Nothing about Murray’s conversation with his most recent ex-girlfriend shows him as a man who cares about the ups and downs of a relationship; he says the words he’s expected to say (“Don’t go,” “What would make you happy?,” etc.), but he doesn’t mean any of it. This is just the foregone and natural conclusion to any relationship he enters into: eventually, they’re going to leave, and they’re going to hate him, though he will purport not to know why. When we first see him, he’s sitting patiently on his couch while she packs her things; when she goes to leave he gets up and crosses to her almost like a reluctant actor doing his fiftieth performance of a crappy play. The lines are exchanged and she makes her exit, and he goes right back to the couch and waits for his next cue. The sad part is he’s starting to realize that he’s getting to the point where there might not be a next cue; he might have just had his last curtain call and nothing to show for it. He doesn’t even have fond memories anymore, just a collection of sad looks as they walk out the door.

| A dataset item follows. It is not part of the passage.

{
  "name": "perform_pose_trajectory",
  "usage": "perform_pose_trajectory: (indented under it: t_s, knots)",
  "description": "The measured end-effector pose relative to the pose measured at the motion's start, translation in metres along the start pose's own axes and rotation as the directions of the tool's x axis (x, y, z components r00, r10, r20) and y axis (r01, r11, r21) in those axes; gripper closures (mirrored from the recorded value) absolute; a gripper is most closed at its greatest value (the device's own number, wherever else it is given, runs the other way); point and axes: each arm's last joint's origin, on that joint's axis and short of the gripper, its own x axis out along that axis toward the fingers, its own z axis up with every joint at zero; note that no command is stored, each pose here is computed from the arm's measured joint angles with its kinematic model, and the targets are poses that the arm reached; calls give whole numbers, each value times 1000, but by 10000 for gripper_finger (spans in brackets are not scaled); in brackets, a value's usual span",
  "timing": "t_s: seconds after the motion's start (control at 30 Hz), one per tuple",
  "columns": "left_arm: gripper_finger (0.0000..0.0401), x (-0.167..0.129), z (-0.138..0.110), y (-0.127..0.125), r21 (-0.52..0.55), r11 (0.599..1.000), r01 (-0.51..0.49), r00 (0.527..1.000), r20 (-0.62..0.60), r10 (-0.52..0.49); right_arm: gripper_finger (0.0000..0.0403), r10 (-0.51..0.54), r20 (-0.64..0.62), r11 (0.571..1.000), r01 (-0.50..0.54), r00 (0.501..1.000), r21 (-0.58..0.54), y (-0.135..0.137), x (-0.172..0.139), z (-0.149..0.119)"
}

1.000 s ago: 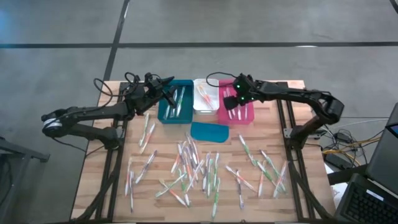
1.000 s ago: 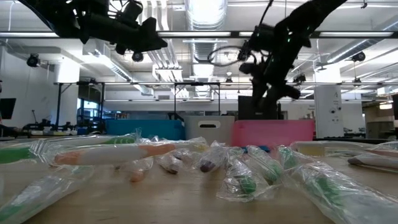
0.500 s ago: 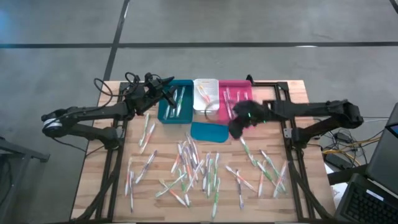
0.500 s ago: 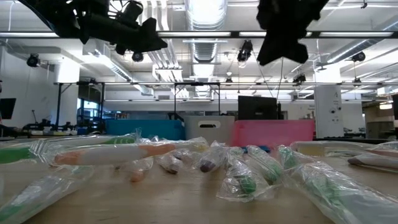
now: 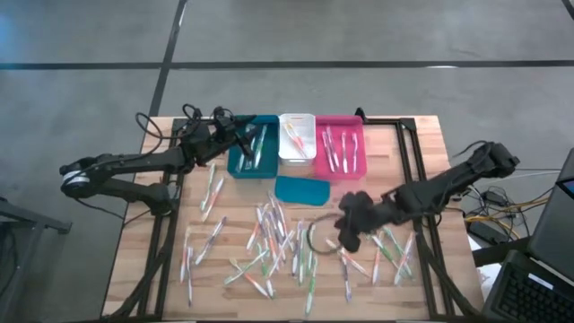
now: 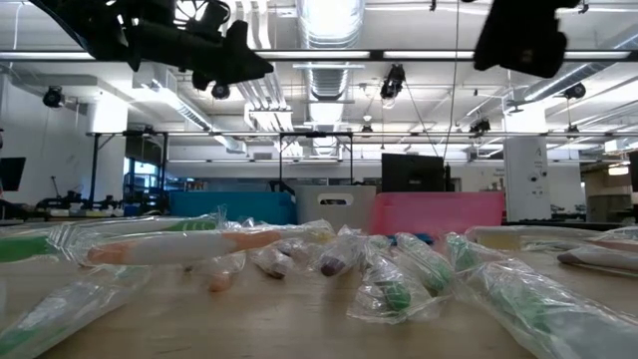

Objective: Pick & Place Toothbrushes
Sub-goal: Put the orange toothbrush into the white bin

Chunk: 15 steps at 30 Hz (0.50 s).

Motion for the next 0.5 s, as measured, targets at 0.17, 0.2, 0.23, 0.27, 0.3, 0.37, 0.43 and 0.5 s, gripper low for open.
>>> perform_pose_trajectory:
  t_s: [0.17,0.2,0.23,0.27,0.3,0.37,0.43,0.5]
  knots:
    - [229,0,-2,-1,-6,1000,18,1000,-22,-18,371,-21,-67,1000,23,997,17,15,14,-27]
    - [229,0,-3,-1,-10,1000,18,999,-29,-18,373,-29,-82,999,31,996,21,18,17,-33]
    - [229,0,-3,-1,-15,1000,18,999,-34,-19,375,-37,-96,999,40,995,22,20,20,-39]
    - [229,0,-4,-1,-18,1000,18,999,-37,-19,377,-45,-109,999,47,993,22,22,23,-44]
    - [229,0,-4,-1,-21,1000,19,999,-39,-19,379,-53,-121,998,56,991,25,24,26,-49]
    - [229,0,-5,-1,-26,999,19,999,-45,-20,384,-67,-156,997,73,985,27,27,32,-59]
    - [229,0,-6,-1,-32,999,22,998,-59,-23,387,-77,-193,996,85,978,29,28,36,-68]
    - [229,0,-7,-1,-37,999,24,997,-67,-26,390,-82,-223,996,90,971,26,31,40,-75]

Eventually the film’s plot kicks in and off he goes, on the wild goose chase of finding who possibly mothered a child he’s not sure actually exists. he begins to look back on the wreckage that litters his wake, and notices that all the women he’s encountered over the years, from lovers to passing flirtations, all seem to look at him with the same eyes. Those eyes that recognize what he could have offered, for them and for himself, but he was much more content at having just enough to make the moment enjoyable enough. The house he lives in is nice, the neighborhood he lives in is nice, but we learn throughout the film that he didn’t just do nicely for himself, he did very well. But indulgence would mean asking some part of his subconcious what it wanted, and Don Johnston has never asked himself that question, though he’s starting to.
The film and its inconclusive investigation into whether or not Murray even has a son has been criticized as being obscure or unnecessarily vague, and if that were the point of the film I’d be inclined to agree. When we get to that moment, at the very end of the film, that soul-crushing, world-changing moment, it’s all over Murray’s face (and, especially, his eyes) what the point is: the question’s been asked, and he’s finally found the answer. He knows what he wants, what he’s always wanted, but also has the lucidity and awareness to realize that he’s missed out on his chance. If he has a son, he’ll never meet him. If he could get a woman to love him, marry him, bear him a child, he’d be too old to do a good job of it.
In a smaller moment-within-this-moment, there’s probably an even better choice by Murray: he lifts his eyes up expectantly for a second, almost waiting for that music to kick in and the next scene, where he turns his life around for the better, to begin. But no music comes. No catharsis, no resolution, happy, bittersweet, or otherwise. The film is just going to let him sit in the mess he’s made, and with no one to blame but himself, all he can do is sigh and take it. With nothing left to give, the credits begin to roll, leaving behind this wreck of a man who realized too late that the only thing worse than having loved and lost is having lost without ever even knowing what you could have been loving in the first place.